Hong Kong authorities have focused on the over-the-counter (OTC) crypto services. The city, a major East Asian hub for digital asset exchanges, hosts approximately 450 shops, ATMs, and websites facilitating OTC crypto trades.

These services have become crucial to the city’s $64 billion digital asset flow. Yet, growing concerns over illicit transactions and financial instability are prompting the government to enforce stricter controls.

Under new regulations led by the customs department, OTC crypto providers in Hong Kong must now adhere to rigorous customer record-keeping and enhance monitoring for misconduct. This move signals a broader intent to direct the flow of digital asset transactions through regulated crypto exchanges.

These exchanges face a critical February 29 deadline to secure or apply for permits, as per the Securities & Futures Commission’s mid-2023 guidelines.

“The planned OTC framework will lead to consolidation and a reduction in the use of these platforms as on-ramps into crypto,” Chengyi Ong, APAC policy head at Chainalysis said.

The Financial Services and the Treasury Bureau also launched a consultation on OTC regulations to deter money laundering, terrorism financing, and fraud. However, the appointment of the customs department as the regulatory authority has sparked debate.

A legal expert, Jason Chan, expressed concern that this might reflect a fragmented regulatory approach.
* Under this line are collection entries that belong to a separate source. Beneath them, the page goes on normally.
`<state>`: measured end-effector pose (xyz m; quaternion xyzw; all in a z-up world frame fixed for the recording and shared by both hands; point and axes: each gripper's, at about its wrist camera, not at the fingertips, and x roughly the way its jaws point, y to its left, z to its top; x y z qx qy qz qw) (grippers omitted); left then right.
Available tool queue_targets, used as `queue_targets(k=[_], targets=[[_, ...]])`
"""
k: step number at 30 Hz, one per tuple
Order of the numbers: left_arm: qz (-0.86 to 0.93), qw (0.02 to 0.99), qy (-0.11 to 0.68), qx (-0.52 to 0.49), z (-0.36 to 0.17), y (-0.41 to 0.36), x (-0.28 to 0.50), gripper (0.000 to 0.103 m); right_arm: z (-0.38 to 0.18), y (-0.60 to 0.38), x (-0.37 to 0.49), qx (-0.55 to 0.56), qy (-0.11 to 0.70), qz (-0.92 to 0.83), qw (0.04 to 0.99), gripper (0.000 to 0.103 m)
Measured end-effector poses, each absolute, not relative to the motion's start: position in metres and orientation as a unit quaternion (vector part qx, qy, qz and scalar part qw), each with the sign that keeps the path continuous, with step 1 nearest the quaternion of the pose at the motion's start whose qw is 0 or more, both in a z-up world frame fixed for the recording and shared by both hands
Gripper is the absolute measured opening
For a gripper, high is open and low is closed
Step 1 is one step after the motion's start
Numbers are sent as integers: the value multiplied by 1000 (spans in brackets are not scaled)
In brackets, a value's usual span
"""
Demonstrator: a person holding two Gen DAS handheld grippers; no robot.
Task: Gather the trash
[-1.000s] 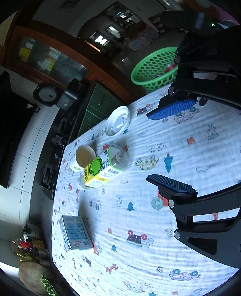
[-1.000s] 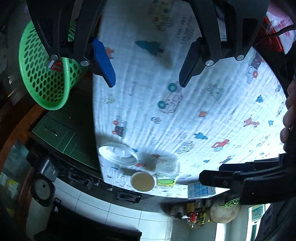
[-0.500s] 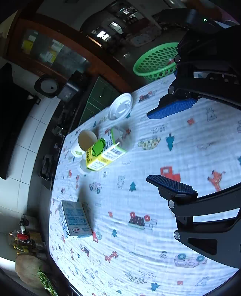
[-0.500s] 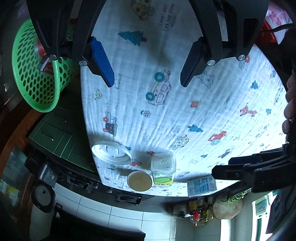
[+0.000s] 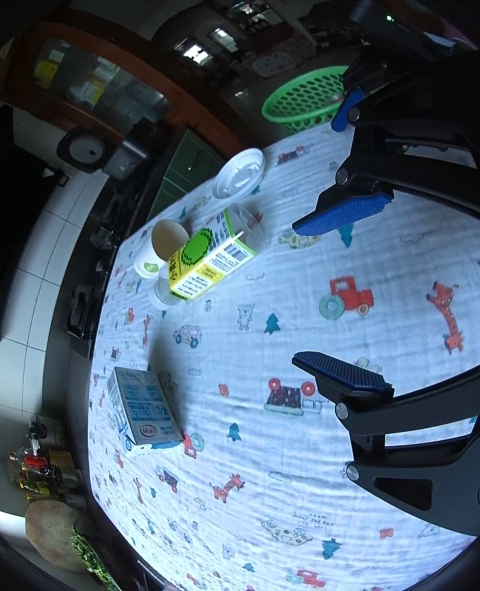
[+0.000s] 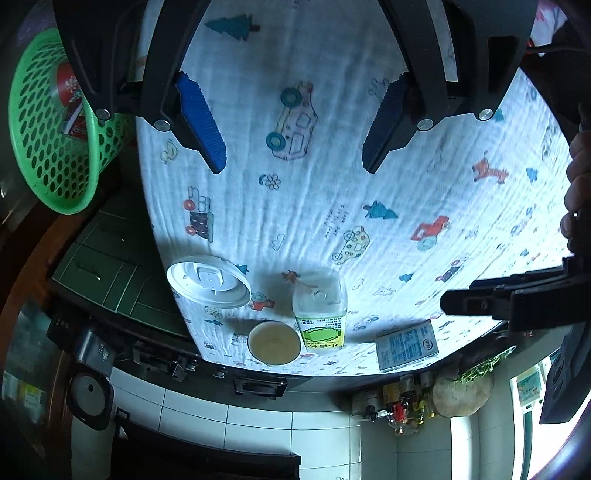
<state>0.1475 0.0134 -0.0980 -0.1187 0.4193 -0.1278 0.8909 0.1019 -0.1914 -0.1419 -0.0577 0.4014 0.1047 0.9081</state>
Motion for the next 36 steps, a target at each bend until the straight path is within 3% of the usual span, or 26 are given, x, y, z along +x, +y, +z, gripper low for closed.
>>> queue_targets(k=[26,36], targets=[[-39,893,441,-80,-121,37,183,65,-152,-181,138,-63,411,105,903,77],[10,888,454,-74,-141,59,208,72,-163,-175,159,-71,433,126,890,84]])
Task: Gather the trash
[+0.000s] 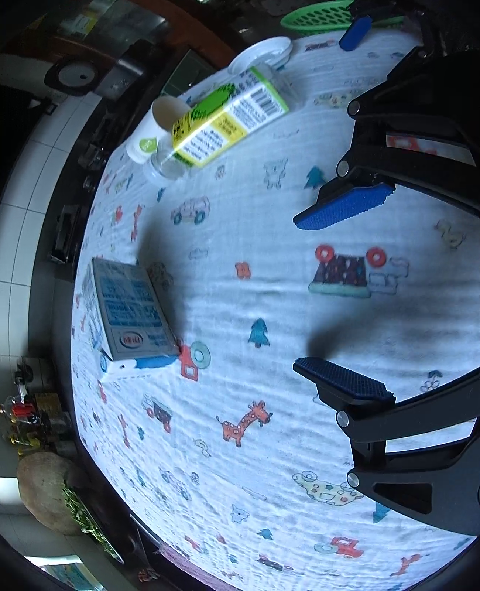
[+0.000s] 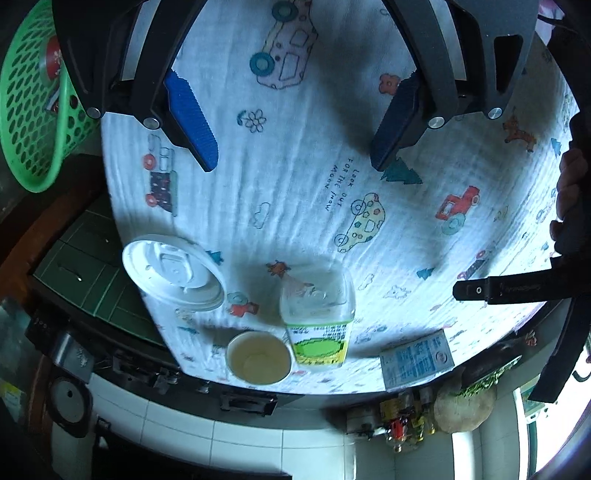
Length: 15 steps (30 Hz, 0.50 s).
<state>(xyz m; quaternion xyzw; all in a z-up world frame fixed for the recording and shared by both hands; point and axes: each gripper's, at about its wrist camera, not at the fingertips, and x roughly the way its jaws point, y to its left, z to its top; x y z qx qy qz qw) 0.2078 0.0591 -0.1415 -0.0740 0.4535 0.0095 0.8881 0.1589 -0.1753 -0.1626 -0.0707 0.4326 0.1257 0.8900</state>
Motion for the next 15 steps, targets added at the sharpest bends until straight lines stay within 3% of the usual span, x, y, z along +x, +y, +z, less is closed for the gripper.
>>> queue_targets(k=[8,15], targets=[[23,897,436,-68,-145,57,216,93,-162,-168,167,-100,433,133,886,91],[34,891,452,-40,-150,46,222,98,-164,-168,174,-108,434,144,883,96]])
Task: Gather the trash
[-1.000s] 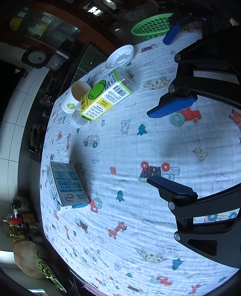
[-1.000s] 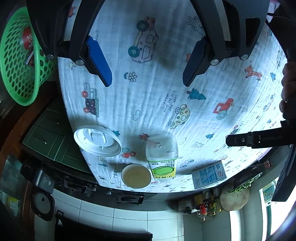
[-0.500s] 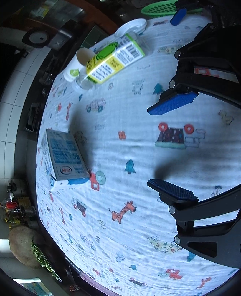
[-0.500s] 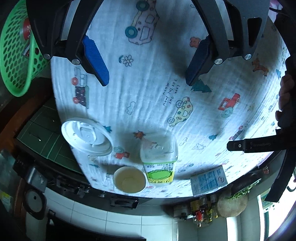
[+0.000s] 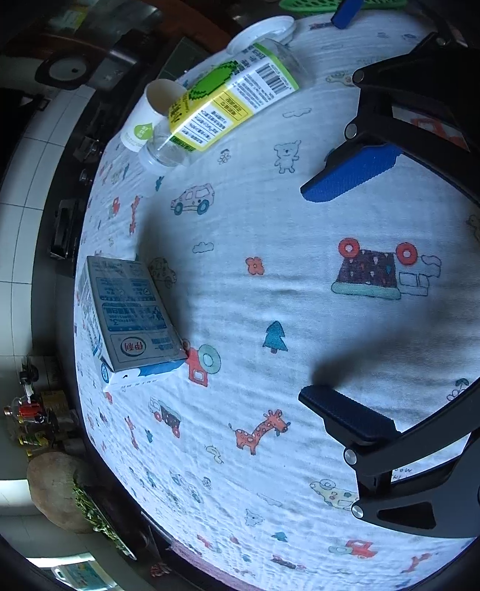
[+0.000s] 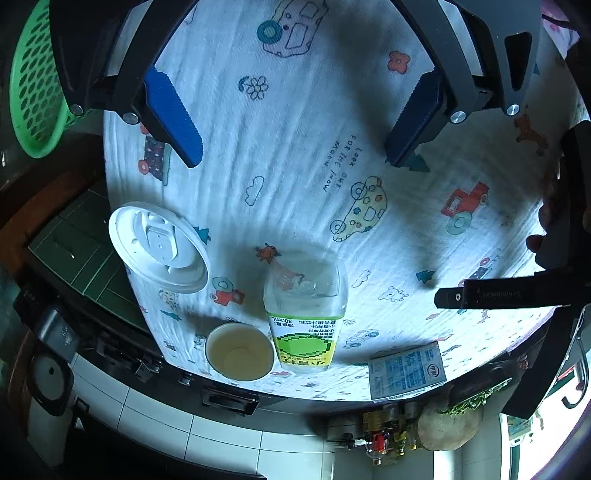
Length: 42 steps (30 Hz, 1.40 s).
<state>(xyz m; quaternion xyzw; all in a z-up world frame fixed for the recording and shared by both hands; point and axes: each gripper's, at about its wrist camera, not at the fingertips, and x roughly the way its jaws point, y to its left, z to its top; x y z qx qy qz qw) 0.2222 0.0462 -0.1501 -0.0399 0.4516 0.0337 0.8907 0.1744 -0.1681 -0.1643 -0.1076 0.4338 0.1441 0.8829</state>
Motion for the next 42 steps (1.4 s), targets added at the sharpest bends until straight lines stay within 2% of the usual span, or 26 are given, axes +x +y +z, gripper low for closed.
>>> queue_targets(k=[42], targets=[[37,890,453,-34,-150,46,222,99,-168,-175,182,-74,451,161,875,97]])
Despite this, the Financial Services and the Treasury Bureau defend its decision, highlighting the customs department’s vast experience as crucial for overseeing the new framework.

For OTC businesses like One Satoshi, these developments pose significant hurdles. Roger Li, the co-founder, noted that while his firm already implements necessary anti-money laundering and know-your-customer checks, the new regulations will undoubtedly increase operational costs. With these challenges, OTC companies must decide whether to adapt or exit the crypto business.

Interestingly, Huobi has withdrawn its application amidst these regulatory changes. This move underscores the challenges faced by crypto businesses under the new framework.

This regulatory pivot is part of Hong Kong’s broader strategy to cement its position as a global crypto hub. Due to Hong Kong’s crypto regulation drive, revenue in the crypto market is forecasted to hit $254.6 million by 2028.

Amid concerns over Beijing’s increasing influence, the city is keen on promoting a regulated and safe crypto environment. The Hong Kong Monetary Authority’s recent guidelines on crypto custody further emphasize this commitment. It sets a high standard for digital asset management.